# Class III standpipe-dry vs. wet question



## Truck3capt (Jun 2, 2017)

I have a designer that has proposed a Class III standpipe system for a 4-story Type I ,  B Occ, structure.  The first two floors are open parking garage subject to freezing.  The two upper floors are general office space.  The top of the 4th floor is 34' above the lowest level of fire dept. access. We're working from the 2012 IFC/IBC.

The locations provided meet the NFPA standard, but they are proposing that the entire system be a manual dry system based on the language concerning locations subject to freezing.  

I don't think the intention is to allow the exception for the dry system throughout the building just because the two parking garage levels are subject to freezing, but I haven't found any commentary anywhere that tells me that specifically unless I'm missing something in the IFC or NFPA 14.  

I assumed two separate systems, one for the garage and  one for the conditioned floors, or a dry valve in the conditioned space that supplies  the system in the garage.  Am I missing something?


----------



## cda (Jun 2, 2017)

Of course

What does it matter

Is the building sprinkled???

Not near the book it is quitting time and Friday

But if sprinkled it may not be required except in the garage



Where a standpipe is required in the code it will say "automatic" if automatic is required.  Which I think for sure high rise and maybe mall??

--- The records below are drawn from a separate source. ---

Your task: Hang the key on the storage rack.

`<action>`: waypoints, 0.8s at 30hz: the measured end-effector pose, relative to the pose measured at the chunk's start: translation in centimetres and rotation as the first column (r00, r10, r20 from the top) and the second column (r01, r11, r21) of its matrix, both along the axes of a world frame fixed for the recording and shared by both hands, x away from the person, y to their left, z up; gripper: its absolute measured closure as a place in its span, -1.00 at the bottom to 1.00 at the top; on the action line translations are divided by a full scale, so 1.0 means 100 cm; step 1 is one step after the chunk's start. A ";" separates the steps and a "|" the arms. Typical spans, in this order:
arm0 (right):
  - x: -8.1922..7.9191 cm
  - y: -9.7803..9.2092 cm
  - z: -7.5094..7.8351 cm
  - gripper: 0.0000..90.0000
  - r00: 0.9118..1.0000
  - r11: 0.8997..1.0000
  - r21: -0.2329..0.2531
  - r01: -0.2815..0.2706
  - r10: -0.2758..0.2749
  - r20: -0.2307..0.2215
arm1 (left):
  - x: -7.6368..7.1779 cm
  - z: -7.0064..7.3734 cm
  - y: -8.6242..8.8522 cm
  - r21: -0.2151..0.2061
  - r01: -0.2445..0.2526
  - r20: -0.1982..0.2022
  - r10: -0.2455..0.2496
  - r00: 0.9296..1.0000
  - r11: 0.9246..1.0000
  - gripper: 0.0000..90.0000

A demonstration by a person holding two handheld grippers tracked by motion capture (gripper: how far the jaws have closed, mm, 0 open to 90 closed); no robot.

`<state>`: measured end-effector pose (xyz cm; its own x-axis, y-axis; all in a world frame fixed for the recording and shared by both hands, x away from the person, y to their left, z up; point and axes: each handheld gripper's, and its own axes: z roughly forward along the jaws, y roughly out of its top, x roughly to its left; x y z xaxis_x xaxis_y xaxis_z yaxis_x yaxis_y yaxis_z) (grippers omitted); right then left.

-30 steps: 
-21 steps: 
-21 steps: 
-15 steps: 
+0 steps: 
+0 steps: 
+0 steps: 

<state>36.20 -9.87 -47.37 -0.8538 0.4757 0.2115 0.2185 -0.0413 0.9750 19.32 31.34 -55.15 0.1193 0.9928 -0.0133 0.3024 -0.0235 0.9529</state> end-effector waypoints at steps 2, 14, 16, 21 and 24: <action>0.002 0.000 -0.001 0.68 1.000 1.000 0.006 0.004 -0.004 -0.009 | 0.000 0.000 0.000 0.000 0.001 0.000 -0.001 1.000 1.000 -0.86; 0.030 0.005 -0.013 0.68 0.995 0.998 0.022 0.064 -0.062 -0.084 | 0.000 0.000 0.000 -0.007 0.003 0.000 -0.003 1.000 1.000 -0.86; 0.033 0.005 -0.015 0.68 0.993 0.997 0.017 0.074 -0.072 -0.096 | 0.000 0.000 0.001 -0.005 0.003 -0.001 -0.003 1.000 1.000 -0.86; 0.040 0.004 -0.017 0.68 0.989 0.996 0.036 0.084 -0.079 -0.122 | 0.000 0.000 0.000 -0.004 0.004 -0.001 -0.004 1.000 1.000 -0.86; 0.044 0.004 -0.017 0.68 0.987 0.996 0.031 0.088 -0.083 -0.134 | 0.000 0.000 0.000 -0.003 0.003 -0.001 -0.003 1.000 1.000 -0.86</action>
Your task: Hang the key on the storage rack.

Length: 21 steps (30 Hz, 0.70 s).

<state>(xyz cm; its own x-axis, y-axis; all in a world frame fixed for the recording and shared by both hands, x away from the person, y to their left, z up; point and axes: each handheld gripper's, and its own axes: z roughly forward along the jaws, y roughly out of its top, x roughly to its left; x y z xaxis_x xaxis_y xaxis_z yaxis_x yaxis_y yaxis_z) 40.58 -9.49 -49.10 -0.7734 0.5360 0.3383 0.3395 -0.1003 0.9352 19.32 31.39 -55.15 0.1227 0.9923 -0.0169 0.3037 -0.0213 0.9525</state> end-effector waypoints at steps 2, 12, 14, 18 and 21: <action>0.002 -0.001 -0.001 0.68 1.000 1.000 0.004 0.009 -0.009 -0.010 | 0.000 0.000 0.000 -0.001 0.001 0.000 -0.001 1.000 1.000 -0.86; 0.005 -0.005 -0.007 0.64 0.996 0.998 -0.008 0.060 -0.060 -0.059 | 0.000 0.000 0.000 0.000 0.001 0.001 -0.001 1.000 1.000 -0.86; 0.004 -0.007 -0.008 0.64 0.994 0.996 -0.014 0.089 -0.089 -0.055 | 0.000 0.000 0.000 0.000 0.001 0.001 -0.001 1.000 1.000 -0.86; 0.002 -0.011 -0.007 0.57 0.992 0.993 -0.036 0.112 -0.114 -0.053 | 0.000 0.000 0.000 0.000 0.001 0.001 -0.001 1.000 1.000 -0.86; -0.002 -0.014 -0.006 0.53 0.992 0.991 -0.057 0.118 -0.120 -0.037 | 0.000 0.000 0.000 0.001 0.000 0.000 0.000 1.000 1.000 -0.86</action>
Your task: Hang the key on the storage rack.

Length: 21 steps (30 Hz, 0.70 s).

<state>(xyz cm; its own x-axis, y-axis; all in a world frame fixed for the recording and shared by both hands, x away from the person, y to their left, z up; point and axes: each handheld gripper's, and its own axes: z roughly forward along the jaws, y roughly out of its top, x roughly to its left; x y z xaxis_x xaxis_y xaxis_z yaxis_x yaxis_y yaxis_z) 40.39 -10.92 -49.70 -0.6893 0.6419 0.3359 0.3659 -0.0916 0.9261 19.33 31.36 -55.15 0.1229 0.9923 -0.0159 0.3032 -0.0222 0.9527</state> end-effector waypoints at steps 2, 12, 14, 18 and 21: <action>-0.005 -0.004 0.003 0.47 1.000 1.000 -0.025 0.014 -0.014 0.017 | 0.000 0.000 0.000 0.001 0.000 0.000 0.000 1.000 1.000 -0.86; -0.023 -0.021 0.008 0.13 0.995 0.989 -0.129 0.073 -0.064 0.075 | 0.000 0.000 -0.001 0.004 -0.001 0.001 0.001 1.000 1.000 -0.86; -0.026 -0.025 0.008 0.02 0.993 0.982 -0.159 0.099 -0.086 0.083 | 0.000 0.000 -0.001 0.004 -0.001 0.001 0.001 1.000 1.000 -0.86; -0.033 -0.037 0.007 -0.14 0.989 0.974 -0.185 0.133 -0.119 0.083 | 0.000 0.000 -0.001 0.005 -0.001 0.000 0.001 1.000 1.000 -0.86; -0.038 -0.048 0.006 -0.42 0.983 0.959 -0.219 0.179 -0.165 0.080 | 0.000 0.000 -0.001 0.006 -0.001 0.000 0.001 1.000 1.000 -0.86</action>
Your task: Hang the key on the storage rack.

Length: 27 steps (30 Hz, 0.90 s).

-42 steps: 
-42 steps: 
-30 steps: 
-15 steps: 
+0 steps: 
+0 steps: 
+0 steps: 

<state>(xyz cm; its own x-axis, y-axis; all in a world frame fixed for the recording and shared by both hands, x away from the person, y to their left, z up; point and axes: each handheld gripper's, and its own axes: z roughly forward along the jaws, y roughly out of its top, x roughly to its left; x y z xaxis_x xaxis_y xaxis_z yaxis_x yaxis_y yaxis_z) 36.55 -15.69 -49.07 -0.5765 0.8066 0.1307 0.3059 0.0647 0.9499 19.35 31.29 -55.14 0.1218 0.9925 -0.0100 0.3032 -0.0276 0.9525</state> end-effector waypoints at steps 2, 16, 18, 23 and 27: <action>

If a non required standpipe and you have no admendment saying this type is required, than it is what you can neogiate


----------



## cda (Jun 2, 2017)

Good article

https://sprinklerage.com/standpipe-systems-design-installation-requirements/


----------



## Truck3capt (Jun 3, 2017)

Thanks, cda.  Sorry to drop that on a Friday afternoon. I've been tied up with the fire investigation side of the house for the last 24 hours and just now got back to this to respond.

The building will not be provided with a sprinkler system. The height above the level of FD access requires the standpipe system. I think the rub we're having is the designer's interpretation that the freezing of the pipes allows the dry system throughout.  It doesn't help that this building will be connected to an existing building of almost identical construction  with a sky bridge.  That building has a manual dry standpipe.  I'm not sure how it happened, but that's been part of the discussion too.


----------



## cda (Jun 3, 2017)

What section are you using to require it?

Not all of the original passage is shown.